The procedure is the single portal endoscopic carpal tunnel release, an approach that involves using an endoscope to perform the surgery with minimal trauma. Endoscopic approaches to carpal tunnel release have been around for a while, but they usually have involved two incisions, one near the wrist and one in the palm. The surgeon releases the carpal tunnel under direct vision through the longitudinal incision in the palm. The new procedure, however, involves just a single incision near the wrist.

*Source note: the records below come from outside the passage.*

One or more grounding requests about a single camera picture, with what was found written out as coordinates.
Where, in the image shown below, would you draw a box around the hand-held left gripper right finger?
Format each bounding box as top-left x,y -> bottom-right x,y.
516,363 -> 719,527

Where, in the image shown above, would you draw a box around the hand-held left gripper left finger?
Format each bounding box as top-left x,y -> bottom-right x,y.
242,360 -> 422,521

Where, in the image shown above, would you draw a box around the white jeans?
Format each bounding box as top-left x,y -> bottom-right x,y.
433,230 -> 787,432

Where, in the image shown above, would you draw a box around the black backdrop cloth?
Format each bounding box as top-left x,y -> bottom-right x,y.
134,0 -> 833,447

Whereas the open procedure involves the surgeon making an incision about 2 ½ inches long from the palm back to the wrist, the standard endoscopic approach involves inserting an endoscope into the wrist flexor crease through an incision that is less than a half-inch long. The endoscope is positioned so that the surgeon can view the underside of the transverse carpal ligament. A blade is then positioned beneath the ligament, elevated, and then retracted to release the ligament.

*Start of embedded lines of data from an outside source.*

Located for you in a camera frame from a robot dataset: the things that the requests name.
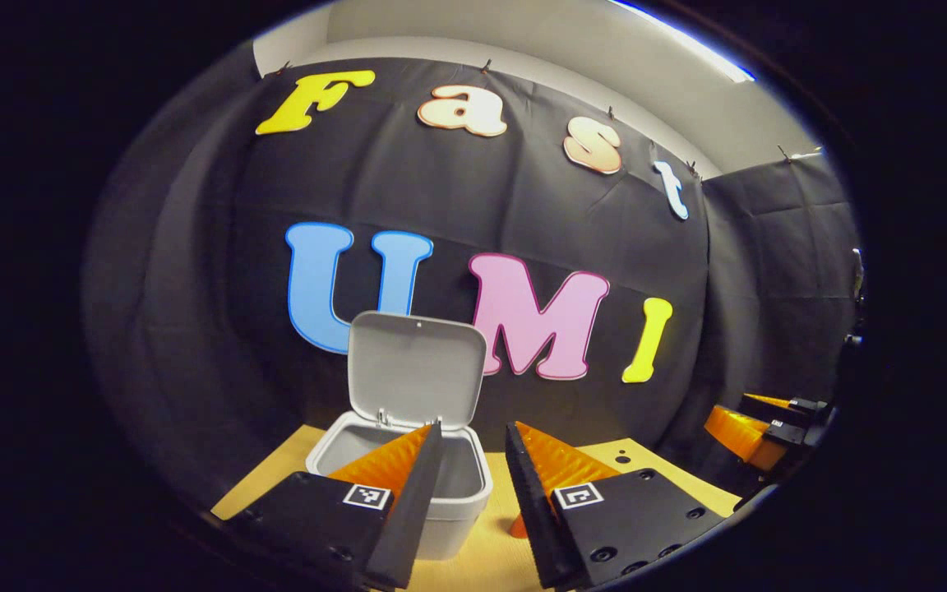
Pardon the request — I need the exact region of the black backdrop cloth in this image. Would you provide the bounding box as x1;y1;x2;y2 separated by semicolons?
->
83;41;865;515

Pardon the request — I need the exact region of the white desktop garbage bin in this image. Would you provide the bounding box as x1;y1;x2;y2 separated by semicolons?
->
306;311;493;562

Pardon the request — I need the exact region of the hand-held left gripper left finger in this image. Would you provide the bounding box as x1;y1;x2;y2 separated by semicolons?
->
231;421;445;591

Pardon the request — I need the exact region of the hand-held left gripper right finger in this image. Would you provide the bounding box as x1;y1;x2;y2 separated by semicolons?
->
504;421;727;591

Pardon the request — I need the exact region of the wooden desktop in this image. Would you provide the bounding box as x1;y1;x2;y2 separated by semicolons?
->
210;423;743;592

Two endoscopic techniques have been available for a while. The Agee technique uses a single incision, and the much more common Chow technique uses two incisions. With the Agee technique, some surgeons have criticized the lack of visualization, saying that the surgeon cannot see the carpal tunnel clearly enough when making the cut.

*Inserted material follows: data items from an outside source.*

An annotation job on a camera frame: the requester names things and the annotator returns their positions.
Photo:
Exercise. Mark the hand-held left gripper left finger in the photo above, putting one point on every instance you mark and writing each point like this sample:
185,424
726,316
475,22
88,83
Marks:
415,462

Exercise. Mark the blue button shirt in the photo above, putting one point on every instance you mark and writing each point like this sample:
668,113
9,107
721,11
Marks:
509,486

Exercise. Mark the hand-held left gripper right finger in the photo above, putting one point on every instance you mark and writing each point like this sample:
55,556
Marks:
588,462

The new device in use at the Yale Hand and Comprehensive Microsurgery Center, however, is designed so that the blade does not obscure the surgeon’s vision before, during, and after the cut.
That change makes a substantial difference, says Grant Thomson, MD, associate professor of plastic surgery at the Yale University School of Medicine in New Haven, CT. Thomson has used the endoscopic approach to treat carpal tunnel syndrome for several years, but he says he recently adopted the single-portal approach.
"We get much better results for the patient," Thomson says. "They don’t have a painful scar near the palm, and that creates more patient satisfaction afterward. Any endoscopic technique is better than the open technique for carpal tunnel syndrome, but this single portal technique is better than others at alleviating palmar pain."
The surgery is performed under local anesthesia, and the patient can go home immediately without staying in the recovery room because no sedation is necessary, he says. That aspect makes the procedure less expensive than other options for both patients and employers.
With the single-portal technique, the surgeon places a small incision transversely at the wrist level, and the endoscope is inserted through this incision. The skin and soft tissues overlying the carpal tunnel are not disturbed, leading to faster recovery, Thomson says.
"The remarkable thing for me is that the patients can use their hands much more quickly than before," he says. "I have had people back to work within a week of the surgery. Most studies indicate that endoscopic carpal tunnel release gets them back to work in half the time of an open surgery. There’s not much information comparing the single-portal to the two-portal technique in terms of return to work, but I’ve seen people return very quickly."